2019: A Year of Records for Metropolitan
2019 was a banner year for Metropolitan – one that demonstrated the flexibility of our water delivery system. Water Operations and Planning Section Manager Keith Nobriga recapped the year in a presentation to the Engineering and Operations Committee.

January 2019 started off dry in Northern California. The State Water Project allocation was set at just 10%. And the Colorado River Basin Drought Contingency Plan (DCP) had not yet been finalized. Without it, Met was uncertain it could withdraw its stored water from Lake Mead during a drought - so Colorado River deliveries were maximized on a six-pump flow.

But things quickly changed with a very wet spring and the signing of the DCP.

“That set up a different operation, basically the exact opposite,” of where the year started, Keith told the committee. “We were delivering almost all State Water Project water, and minimizing Colorado River Water. This illustrates the flexibility of our system and how we adapt to drought or surplus to work with the water supplies coming our way.”
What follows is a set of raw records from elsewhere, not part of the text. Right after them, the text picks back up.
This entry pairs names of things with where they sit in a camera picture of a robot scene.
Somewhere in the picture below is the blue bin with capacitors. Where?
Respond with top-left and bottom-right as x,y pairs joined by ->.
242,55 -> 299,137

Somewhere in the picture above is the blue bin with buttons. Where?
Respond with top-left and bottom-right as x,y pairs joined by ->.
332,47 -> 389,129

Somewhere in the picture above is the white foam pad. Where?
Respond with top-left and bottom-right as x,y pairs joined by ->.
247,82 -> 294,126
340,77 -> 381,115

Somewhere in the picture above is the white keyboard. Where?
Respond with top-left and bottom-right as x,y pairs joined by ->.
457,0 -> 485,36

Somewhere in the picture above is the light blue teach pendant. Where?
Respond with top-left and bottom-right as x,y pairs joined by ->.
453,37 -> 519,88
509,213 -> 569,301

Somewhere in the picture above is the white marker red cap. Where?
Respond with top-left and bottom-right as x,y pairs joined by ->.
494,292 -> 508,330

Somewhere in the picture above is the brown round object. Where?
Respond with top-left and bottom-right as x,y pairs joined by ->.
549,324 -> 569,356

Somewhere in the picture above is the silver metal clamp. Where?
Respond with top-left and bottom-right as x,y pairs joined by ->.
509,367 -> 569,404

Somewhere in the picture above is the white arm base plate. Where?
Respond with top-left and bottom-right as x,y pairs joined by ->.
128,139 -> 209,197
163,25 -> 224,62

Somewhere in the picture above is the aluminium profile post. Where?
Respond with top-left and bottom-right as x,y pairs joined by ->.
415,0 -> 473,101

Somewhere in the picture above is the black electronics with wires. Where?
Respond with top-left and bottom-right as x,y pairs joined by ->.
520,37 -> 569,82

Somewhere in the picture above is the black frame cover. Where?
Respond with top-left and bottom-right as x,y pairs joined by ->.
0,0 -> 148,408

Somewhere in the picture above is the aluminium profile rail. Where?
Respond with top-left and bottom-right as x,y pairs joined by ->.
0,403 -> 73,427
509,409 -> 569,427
That quick response led to Met breaking records including:

- Dry-year storage reserves at 3.1 million acre-feet

- Lowest net Colorado River diversions since 1956

- Most storage ever in Lake Mead storage acco unt - nearly 1 million acre-feet

“We’re in one of the best reliability positions we’ve ever been in thanks to a lot of support, planning and cooperation working with member agencies,” Keith said.
HQ Seismic Upgrade: It Takes a Village to Move
Last week, the Human Resources Group completed its move to temporary offices in the 2nd floor wing, while its regular space undergoes work over the next few months as part of the HQ Seismic Retrofit. 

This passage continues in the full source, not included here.